The word “organic” is so overused and misused (as are words like green, natural, and sustainable) that I was tempted to avoid using the term on this website. But I have studied “organic gardening” for years and I am an “organic gardener” in the true sense of the word, so that’s what I say.
So, what is organic gardening?
Sure, part of organic gardening is not using pesticides. Many people don’t know that we also do not use chemical fertilizers in organic gardening. So no Miracle-Gro. No 10-10-10 or 21-7-7. These things are disastrous for plants and soil. More on that another time.
But chemical fertilizers and pesticides are just the beginning.
The following is directly from the Organic Land Care Standard that was put together by The Society For Organic Urban Land Care (SOUL), of which I used to be a director.
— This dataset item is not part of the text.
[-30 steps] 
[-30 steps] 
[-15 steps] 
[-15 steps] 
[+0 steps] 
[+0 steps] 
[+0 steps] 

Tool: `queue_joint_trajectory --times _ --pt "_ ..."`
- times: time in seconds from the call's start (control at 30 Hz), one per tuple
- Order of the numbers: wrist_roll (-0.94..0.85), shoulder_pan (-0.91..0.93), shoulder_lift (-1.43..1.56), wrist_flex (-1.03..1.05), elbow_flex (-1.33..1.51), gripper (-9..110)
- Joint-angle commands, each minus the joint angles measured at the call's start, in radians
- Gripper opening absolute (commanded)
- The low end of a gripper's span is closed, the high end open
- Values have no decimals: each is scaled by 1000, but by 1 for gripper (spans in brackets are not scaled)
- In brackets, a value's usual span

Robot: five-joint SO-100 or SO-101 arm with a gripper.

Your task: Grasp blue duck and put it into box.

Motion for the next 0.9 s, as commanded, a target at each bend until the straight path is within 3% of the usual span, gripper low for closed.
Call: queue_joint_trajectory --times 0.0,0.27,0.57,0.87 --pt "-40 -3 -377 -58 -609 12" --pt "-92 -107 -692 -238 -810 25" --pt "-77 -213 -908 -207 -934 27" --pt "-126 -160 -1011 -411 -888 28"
It is a great summary of what is organic gardening. You may be tempted to skip over this, or at least I often quickly skim through lists like this, but this one is really good to read.
In fact, it’s so good that I am going to take each of these points and write a blog post about them over the next 3 months.
I think it will help me to clarify my vision for this website, and hopefully give you a good overview of what organic gardening is all about (EDIT: I’ve linked to all up them in the list below).
The principal goals of Organic Land Care are:
- To work with natural systems and processes rather than seeking to dominate them.
- To encourage and enhance biological cycles within landscapes, involving micro-organisms, soil flora and fauna, plants and animals.
- To optimize and maintain the long term biological activity of soils.
- To practice the responsible use of water, and the protection of water resources.
- To optimize air quality and circulation in the soil, water and atmosphere in support of all life forms.
- To use, as far as possible, renewable, biodegradable and recycled resources from local sources and to minimize waste.
- To work as much as possible within closed systems with regard to organic matter and nutrient cycling.
- To avoid or minimize all forms of pollution in the establishment and care of landscapes.
- To ensure biological diversity within urban landscapes.
- To encourage the creation and protection of native plant and wildlife habitats.
- To consider the wider social and ecological impacts of urban landscapes and the practices and products used to create and maintain them.
Did you read it? If so, you can see that the answer to “what is organic gardening?” encompasses a lot of issues, not just pesticides. It’s incredibly rewarding and fun to garden organically, and I hope you’ll join me on the journey.